Outperforms Approved COVID Antibodies
Jackson Center, PA, March 1, 2022 – Halberd Corporation’s (OTC PINK:HALB) previously developed SARS-CoV-2 antibody demonstrated superior binding capability to the SARS-CoV-2 Omicron variant disease antigen. The Halberd antibody was tested against monoclonal antibodies which are biosimilar to five FDA approved Emergency Use Authorization (EUA) COVID antibodies. The results are shown on the graph below.
On the vertical axis is the Absorbance (a measure of binding capability) of the various monoclonal antibodies (mAbs) to the Omicron variant disease antigen, and the antibody concentration (dose) is shown on the horizontal axis.
Halberd’s antibody is depicted as 11D7, as highlighted on the graph. It reveals that with increased concentrations of the antibody, the binding capability increases. The other five (approved mAbs) have near zero binding, regardless of concentration.
Dr. Mitchell S. Felder, Halberd’s Chief Technology Officer and a board-certified attending neurologist stated, “For an antibody, to be effective in conventional medicine, it must display an affinity for and a binding capability to the target antigen AND have a neutralizing capability against the antigen.”
Dr. Felder continued, “The five competitive monoclonal antibodies that are FDA approved for Emergency Use against Covid, show no binding to the Omicron variant, and thus have no effect against Omicron. If an antibody cannot “find and bind” (binding affinity) to the target antigen, no matter how effective its neutralizing capability is, it is not going to eliminate the target.”
William A. Hartman, Halberd’s Chairman, President & CEO added, “Halberd’s antibody is the only one tested that has demonstrated a strong binding affinity to the Omicron variant of SARS-CoV-2. Although Halberd’s antibody’s neutralizing capability has not yet been tested, Halberd’s patented process doesn’t require any neutralizing capability. We conjugate our antibodies to a metallic nanoparticle, through our patent-pending process, and eliminate the target disease antigen through extracorporeal laser exposure, just as we have done successfully with the 10 neurodegenerative disease antigens.

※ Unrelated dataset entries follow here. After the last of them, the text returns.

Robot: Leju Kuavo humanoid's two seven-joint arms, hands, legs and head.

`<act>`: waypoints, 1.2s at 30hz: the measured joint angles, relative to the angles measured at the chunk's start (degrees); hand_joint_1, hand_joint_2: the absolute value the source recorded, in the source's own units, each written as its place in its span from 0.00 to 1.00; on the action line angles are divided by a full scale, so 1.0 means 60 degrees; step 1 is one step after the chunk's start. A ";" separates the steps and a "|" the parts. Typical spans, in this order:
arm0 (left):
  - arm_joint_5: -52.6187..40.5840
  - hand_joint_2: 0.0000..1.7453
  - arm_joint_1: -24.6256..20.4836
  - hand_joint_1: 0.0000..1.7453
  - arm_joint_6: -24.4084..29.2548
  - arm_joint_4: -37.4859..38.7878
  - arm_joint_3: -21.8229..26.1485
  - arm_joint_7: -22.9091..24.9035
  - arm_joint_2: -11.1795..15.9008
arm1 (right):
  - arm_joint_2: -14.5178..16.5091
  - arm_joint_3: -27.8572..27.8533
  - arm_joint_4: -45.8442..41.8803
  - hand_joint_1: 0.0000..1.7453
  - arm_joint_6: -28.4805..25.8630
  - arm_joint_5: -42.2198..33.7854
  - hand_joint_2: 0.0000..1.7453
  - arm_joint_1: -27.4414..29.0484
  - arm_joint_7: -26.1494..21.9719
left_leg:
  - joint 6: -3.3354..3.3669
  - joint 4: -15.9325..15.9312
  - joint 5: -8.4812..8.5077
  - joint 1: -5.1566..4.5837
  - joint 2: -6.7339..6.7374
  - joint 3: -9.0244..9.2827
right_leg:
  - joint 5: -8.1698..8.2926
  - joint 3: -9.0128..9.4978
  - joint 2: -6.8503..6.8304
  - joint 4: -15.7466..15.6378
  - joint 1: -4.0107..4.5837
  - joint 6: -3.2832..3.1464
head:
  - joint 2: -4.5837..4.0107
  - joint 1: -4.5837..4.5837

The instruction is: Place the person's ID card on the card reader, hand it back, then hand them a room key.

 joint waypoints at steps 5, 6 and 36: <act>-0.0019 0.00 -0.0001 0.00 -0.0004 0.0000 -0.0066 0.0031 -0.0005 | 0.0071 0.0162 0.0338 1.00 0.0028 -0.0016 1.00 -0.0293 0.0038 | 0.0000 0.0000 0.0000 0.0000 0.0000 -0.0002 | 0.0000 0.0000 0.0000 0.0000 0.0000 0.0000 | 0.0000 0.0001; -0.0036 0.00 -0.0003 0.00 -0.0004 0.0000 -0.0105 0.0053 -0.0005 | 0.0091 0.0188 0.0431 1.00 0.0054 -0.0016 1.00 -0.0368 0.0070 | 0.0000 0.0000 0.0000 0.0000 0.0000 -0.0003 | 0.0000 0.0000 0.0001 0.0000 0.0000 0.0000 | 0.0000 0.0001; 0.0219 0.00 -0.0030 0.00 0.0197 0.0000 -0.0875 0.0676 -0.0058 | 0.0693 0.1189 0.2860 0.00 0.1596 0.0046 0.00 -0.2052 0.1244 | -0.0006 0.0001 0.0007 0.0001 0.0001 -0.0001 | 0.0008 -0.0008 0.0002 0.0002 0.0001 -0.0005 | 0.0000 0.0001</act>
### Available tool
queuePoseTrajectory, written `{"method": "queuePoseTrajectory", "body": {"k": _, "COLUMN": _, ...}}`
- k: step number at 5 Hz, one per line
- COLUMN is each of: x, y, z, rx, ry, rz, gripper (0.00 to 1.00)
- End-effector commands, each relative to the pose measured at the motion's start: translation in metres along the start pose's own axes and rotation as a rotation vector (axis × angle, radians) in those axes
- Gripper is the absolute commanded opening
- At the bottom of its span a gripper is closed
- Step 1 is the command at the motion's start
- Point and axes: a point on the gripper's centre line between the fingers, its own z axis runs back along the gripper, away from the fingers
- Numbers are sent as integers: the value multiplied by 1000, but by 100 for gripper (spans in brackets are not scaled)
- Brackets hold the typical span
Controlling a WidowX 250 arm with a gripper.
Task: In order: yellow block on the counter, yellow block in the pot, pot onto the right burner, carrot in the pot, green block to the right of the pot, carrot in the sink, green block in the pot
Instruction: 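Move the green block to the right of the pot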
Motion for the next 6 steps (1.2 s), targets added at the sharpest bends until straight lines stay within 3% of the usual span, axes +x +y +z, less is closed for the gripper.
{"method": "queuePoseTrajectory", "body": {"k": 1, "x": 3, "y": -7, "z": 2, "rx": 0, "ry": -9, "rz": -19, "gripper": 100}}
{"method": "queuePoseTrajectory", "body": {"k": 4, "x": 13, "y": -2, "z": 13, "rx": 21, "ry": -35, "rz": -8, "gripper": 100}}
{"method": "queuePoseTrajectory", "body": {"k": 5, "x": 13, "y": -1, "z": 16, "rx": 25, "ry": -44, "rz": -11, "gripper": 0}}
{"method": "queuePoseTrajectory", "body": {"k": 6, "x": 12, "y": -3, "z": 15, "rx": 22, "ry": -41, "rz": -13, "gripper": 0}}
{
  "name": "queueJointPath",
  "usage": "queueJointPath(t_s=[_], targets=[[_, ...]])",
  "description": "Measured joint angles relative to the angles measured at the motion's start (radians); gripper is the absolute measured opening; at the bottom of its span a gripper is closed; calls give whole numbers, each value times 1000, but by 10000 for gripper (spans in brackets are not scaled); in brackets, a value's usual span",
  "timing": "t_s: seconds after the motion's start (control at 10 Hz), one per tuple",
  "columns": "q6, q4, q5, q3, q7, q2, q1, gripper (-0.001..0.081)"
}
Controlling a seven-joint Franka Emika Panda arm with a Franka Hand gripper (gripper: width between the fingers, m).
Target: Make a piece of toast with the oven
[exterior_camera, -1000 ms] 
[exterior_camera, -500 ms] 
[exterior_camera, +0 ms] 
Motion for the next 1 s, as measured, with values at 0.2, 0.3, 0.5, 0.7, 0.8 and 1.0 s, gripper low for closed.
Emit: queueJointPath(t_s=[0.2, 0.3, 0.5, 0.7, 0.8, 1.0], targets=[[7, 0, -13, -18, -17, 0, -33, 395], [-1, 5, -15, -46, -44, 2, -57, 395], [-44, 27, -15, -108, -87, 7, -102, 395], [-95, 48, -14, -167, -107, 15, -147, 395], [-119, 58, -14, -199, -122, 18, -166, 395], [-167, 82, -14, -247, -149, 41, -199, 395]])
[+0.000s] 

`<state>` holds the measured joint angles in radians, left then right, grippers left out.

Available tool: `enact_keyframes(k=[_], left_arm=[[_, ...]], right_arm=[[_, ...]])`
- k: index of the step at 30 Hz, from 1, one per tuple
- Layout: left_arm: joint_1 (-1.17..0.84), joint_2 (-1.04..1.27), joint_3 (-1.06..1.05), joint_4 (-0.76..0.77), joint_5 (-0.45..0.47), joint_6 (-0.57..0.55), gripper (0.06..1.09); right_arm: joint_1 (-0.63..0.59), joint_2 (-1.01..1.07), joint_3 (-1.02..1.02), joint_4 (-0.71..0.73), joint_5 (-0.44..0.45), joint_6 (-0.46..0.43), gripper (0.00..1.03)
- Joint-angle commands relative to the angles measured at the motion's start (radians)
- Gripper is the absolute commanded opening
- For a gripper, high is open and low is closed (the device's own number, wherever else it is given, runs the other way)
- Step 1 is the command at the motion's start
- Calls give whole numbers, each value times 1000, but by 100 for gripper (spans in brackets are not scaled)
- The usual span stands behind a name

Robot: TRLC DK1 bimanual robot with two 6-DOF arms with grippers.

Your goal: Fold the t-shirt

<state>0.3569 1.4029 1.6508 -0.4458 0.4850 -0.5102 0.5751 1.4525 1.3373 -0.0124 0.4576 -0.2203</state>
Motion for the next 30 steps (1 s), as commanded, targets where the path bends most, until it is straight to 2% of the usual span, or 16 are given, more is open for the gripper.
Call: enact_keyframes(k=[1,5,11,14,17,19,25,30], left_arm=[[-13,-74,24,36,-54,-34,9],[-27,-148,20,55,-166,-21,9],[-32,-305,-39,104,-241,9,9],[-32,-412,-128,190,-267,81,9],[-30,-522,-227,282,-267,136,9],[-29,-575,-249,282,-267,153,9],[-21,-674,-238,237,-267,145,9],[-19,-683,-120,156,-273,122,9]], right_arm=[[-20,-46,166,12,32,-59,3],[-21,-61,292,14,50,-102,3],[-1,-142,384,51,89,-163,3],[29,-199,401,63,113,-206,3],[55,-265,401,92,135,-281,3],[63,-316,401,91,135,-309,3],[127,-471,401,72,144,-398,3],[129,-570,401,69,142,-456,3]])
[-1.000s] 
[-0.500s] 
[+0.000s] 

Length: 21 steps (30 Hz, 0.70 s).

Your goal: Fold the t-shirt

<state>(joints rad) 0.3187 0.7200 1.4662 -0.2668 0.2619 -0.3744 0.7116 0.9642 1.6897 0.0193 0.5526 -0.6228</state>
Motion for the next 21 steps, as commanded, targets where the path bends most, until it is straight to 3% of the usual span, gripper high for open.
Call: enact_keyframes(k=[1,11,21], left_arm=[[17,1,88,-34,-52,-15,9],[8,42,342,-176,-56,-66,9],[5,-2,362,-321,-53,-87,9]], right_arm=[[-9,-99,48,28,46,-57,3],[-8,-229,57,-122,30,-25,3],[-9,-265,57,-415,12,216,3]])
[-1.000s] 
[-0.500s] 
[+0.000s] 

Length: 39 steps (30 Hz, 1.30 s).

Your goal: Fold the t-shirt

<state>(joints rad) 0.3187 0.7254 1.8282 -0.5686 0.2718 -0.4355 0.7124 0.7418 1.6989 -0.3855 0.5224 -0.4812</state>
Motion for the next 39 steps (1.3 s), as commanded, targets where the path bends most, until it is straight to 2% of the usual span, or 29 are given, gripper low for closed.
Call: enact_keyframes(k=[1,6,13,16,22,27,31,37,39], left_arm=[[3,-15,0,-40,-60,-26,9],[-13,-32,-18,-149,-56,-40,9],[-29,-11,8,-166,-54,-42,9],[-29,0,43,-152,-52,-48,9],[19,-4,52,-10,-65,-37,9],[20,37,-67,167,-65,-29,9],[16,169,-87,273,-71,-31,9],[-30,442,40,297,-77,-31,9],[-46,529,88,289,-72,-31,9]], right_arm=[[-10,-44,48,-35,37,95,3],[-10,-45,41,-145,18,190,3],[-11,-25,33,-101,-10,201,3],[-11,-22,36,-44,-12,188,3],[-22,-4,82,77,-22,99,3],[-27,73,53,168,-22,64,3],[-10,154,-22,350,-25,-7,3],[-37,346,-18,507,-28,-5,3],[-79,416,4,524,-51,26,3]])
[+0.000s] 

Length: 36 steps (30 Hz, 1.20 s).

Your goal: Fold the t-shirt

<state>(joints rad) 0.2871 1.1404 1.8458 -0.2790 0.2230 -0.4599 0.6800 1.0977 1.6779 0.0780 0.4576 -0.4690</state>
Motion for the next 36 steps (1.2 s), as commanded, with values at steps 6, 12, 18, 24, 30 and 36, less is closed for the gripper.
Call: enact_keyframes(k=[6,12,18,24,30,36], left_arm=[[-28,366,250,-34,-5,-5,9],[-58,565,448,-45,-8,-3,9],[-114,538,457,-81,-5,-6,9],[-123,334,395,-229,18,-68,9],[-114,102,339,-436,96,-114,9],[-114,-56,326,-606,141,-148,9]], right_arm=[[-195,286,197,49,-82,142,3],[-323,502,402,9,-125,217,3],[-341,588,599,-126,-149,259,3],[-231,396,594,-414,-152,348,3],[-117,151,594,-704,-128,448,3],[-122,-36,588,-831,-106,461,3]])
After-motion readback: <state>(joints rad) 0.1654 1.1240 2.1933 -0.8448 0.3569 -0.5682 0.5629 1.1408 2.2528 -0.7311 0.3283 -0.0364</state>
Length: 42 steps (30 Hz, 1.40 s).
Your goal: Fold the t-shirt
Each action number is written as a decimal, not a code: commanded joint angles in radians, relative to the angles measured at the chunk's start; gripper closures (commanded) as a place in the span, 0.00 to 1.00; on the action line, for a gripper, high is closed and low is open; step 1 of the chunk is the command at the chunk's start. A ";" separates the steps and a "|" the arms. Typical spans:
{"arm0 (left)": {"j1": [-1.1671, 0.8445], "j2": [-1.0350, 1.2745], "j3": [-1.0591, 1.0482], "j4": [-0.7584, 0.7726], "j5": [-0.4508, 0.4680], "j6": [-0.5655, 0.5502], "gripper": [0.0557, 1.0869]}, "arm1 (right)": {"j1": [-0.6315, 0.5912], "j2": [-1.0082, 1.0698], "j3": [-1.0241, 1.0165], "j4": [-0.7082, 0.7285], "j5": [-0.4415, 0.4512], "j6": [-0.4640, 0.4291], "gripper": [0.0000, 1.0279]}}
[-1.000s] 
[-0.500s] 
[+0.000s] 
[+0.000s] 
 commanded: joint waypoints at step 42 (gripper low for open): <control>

“This latest COVID development clearly demonstrates Halberd’s superior technical capabilities, whether applied to developing cures for neurodegenerative diseases, as indicated in last week’s announcement, or for developing potential cures for pandemic viruses.”
Hartman continued, “Due to our limited resources, our scientists are focused on development of effective cures for neurodegenerative diseases. As such, we must consider offers for partnerships, sale or licensing of our COVID technology to commercialize its availability to aid patients suffering from Omicron or potentially other variants.”
To view informative videos on Halberd’s work, see:
Dr. Felder interviewed by Alec Torelli (https://www.youtube.com/watch?v=pTM_wQRArOE)
William Hartman interviewed by YSU (https://halberdcorporation.com/wp-content/uploads/2022/02/Alumni-Spotlight-William-A.-Hartman-64.mp4)
About Halberd Corporation.
Halberd Corporation (OTC-PINK:HALB), is a publicly traded company on the OTC Market, and is in full compliance with OTC Market reporting requirements. Since its restructuring in April of 2020, Halberd has obtained exclusive worldwide rights to three issued patents and has filed twenty related provisional, PCT, or utility patent applications to enhance its value to its stockholders and to attract the interests of potential development partners.
Safe Harbor Notice
Certain statements contained herein are “forward-looking statements” (as defined in the Private Securities Litigation Reform Act of 1995). The Company cautions that statements, and assumptions made in this news release constitute forward-looking statements and makes no guarantee of future performance. Forward-looking statements are based on estimates and opinions of management at the time statements are made. These statements may address issues that involve significant risks, uncertainties, estimates made by management. Actual results could differ materially from current projections or implied results. The Company undertakes no obligation to revise these statements following the date of this news release.